Shmuylovich Leonid, Kovács Sándor J

机构信息

Cardiovascular Biophysics Laboratory, Washington University, School of Medicine, St. Louis, MO, USA.

出版信息

Am J Physiol Heart Circ Physiol. 2007 Jun;292(6):H2712-20. doi: 10.1152/ajpheart.01068.2006. Epub 2007 Jan 12.

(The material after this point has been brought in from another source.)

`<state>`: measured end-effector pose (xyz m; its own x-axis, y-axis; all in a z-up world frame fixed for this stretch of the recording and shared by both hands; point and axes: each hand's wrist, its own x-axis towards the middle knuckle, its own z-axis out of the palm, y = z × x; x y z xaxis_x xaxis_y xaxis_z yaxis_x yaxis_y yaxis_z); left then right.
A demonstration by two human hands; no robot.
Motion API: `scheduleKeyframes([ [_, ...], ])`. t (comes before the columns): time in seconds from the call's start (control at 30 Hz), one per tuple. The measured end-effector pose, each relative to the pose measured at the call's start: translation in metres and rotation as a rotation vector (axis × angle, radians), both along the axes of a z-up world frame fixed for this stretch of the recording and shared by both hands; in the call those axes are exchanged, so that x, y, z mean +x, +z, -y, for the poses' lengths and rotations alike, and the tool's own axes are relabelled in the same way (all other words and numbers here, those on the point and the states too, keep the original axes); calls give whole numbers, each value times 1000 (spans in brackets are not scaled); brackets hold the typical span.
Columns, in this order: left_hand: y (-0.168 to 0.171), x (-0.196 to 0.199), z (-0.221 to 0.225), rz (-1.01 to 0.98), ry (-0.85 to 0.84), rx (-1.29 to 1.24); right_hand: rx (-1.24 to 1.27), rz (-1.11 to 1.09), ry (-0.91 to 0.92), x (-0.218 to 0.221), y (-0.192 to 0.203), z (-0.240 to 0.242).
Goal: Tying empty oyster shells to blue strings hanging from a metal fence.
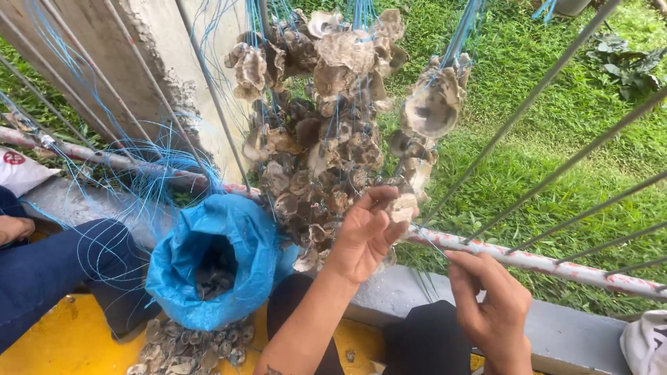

DOI:10.1152/ajpheart.01068.2006
PMID:17220184
Abstract

Average left ventricular (LV) chamber stiffness (Delta P(avg)/Delta V(avg)) is an important diastolic function index. An E-wave-based determination of Delta P(avg)/Delta V(avg) (Little WC, Ohno M, Kitzman DW, Thomas JD, Cheng CP. Circulation 92: 1933-1939, 1995) predicted that deceleration time (DT) determines stiffness as follows: Delta P(avg)/Delta V(avg) = N(pi/DT)(2) (where N is constant), which implies that if the DTs of two LVs are indistinguishable, their stiffness is indistinguishable as well. We observed that LVs with indistinguishable DTs may have markedly different Delta P(avg)/Delta V(avg) values determined by simultaneous echocardiography-catheterization. To elucidate the mechanism by which LVs with indistinguishable DTs manifest distinguishable chamber stiffness, we use a validated, kinematic E-wave model (Kovács SJ, Barzilai B, Perez JE. Am J Physiol Heart Circ Physiol 252: H178-H187, 1987) with stiffness (k) and relaxation/viscoelasticity (c) parameters. Because the predicted linear relation between k and Delta P(avg)/Delta V(avg) has been validated, we reexpress the DT-stiffness (Delta P(avg)/Delta V(avg)) relation of Little et al. as follows: DT(k) approximately pi/(2k). Using the kinematic model, we derive the general DT-chamber stiffness/viscoelasticity relation as follows: DT(k,c) = pi/(2skrt[k])+c/(2k)(where c and k are determined directly from the E-wave), which reduces to DT(k) when c << k. Validation involved analysis of 400 E-waves by determination of five-beat averaged k and c from 80 subjects undergoing simultaneous echocardiography-catheterization. Clinical E-wave DTs were compared with model-predicted DT(k) and DT(k,c). Clinical DT was better predicted by stiffness and relaxation/viscoelasticity (r(2) = 0.84, DT vs. DT(k,c)) jointly rather than by stiffness alone (r(2) = 0.60, DT vs. DT(k)). Thus LVs can have indistinguishable DTs but significantly different Delta P(avg)/Delta V(avg) if chamber relaxation/viscoelasticity differs. We conclude that DT is a function of both chamber stiffness and chamber relaxation viscoelasticity. Quantitative diastolic function assessment warrants consideration of simultaneous stiffness and relaxation/viscoelastic effects.